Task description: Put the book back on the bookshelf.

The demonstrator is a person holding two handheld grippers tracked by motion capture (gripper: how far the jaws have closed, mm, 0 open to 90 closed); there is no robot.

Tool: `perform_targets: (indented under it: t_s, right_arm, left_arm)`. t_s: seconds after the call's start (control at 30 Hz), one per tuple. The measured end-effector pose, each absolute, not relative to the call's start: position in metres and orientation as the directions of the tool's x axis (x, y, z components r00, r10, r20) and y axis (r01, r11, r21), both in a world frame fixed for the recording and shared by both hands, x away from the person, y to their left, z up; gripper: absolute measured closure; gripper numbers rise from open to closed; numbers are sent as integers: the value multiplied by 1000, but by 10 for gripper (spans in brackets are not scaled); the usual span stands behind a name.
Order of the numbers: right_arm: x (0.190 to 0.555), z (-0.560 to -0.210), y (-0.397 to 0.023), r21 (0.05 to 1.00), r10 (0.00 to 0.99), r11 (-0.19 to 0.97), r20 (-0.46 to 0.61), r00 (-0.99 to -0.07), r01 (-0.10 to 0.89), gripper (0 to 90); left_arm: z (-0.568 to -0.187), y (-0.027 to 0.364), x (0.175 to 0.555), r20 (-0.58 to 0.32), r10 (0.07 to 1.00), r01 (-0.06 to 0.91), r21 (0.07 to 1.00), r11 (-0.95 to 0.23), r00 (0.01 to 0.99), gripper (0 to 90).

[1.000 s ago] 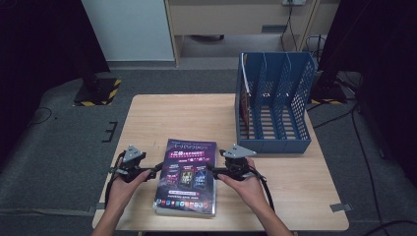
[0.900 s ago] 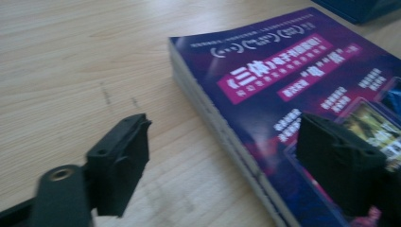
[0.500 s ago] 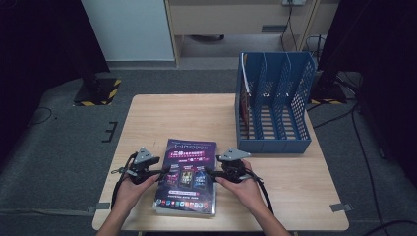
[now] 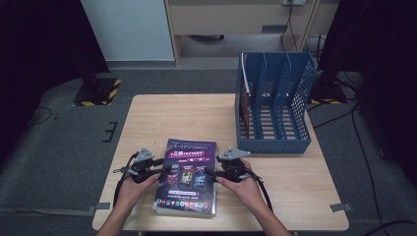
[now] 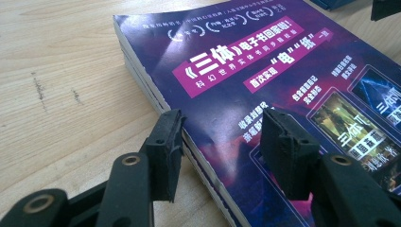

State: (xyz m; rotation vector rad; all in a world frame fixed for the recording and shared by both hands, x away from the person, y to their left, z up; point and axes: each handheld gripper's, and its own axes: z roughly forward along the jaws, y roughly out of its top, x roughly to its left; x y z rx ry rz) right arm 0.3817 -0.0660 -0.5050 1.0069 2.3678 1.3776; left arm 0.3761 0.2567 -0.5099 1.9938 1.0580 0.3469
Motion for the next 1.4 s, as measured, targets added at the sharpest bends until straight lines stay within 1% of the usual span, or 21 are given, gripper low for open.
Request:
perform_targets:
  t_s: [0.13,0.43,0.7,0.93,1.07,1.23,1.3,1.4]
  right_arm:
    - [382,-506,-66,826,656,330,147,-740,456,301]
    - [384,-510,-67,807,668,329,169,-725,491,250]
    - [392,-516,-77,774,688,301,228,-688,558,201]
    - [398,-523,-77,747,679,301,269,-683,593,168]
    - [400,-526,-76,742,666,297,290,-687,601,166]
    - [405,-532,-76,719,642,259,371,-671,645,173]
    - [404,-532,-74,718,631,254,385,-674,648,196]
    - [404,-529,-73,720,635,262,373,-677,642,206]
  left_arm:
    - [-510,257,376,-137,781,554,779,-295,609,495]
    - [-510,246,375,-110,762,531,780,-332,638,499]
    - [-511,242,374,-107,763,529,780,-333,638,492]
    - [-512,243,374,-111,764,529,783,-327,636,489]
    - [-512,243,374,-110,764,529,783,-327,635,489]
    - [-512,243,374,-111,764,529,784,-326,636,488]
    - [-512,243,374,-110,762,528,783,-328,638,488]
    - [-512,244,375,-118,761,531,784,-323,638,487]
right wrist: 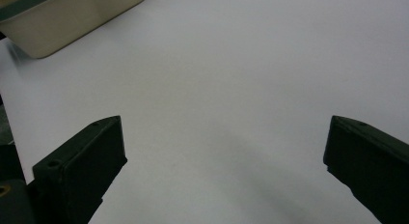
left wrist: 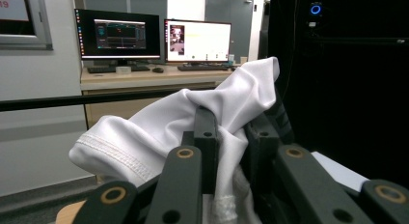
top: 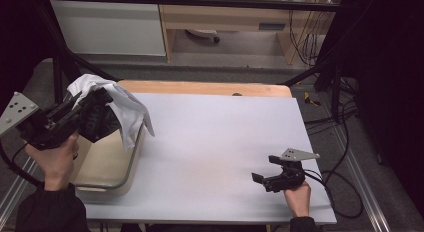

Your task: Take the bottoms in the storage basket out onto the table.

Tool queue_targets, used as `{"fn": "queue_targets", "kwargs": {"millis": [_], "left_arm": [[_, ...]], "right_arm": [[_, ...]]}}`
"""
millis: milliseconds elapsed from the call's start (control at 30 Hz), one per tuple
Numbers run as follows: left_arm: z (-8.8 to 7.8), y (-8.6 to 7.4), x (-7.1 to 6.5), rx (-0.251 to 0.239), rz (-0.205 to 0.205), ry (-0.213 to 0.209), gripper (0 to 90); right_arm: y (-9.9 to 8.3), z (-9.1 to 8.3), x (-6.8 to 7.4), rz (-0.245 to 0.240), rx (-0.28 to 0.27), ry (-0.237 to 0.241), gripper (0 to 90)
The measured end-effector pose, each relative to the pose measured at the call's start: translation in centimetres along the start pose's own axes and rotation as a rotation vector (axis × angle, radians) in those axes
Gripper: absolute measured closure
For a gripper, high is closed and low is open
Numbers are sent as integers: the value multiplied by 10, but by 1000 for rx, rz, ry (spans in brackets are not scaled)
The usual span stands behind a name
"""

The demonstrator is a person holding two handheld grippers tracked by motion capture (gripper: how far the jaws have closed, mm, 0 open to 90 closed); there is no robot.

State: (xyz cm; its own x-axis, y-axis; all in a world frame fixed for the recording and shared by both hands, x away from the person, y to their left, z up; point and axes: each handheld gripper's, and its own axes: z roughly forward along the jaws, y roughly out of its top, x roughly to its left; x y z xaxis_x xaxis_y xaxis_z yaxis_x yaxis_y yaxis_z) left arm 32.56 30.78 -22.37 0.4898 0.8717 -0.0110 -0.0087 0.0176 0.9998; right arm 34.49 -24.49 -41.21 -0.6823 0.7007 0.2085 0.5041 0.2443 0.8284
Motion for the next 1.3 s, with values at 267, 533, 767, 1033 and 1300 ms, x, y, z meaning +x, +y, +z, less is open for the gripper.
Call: {"fn": "queue_targets", "kwargs": {"millis": [267, 533, 767, 1033, 1300], "left_arm": [[6, 2, -8, -5, -2, -22, 777], [11, 2, -16, -12, -6, -42, 777], [18, 1, -24, -10, 2, -54, 777], [26, -2, -34, -4, -7, -88, 777], [33, -5, -43, 6, -8, -113, 777]], "right_arm": [[0, 0, 0, -1, -3, 0, 17], [0, 0, 0, -1, -3, 0, 17], [0, 0, 0, -2, -5, 0, 17], [0, -1, 0, -3, -5, 0, 17], [0, -1, 0, -3, -4, 1, 17]]}}
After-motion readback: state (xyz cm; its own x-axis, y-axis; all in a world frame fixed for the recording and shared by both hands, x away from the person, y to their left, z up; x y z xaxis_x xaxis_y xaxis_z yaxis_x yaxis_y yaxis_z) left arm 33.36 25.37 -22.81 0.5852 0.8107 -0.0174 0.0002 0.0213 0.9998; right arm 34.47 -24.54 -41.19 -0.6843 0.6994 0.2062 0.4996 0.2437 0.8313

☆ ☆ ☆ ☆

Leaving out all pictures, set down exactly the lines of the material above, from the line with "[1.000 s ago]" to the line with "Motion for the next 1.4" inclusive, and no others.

*Problem solution*.
[1.000 s ago] 
[0.900 s ago] 
[0.500 s ago] 
[now] 
[now] 

State: (xyz m; rotation vector rad; all in a world frame fixed for the recording and shared by both hands, x away from the person, y to their left, z up; point and axes: each handheld gripper's, and its own axes: z roughly forward along the jaws, y roughly out of its top, x roughly to its left; x y z rx ry rz) right arm 0.3817 -0.0660 -0.5050 1.0069 2.3678 1.3776; left arm 0.3761 0.2567 -0.5099 1.9938 1.0580 0.3469
Motion for the next 1.4 s, as measured, targets added at the sharpest bends until straight lines stay within 1% of the usual span, or 21 are given, gripper low for open.

Nothing else remains in this exercise.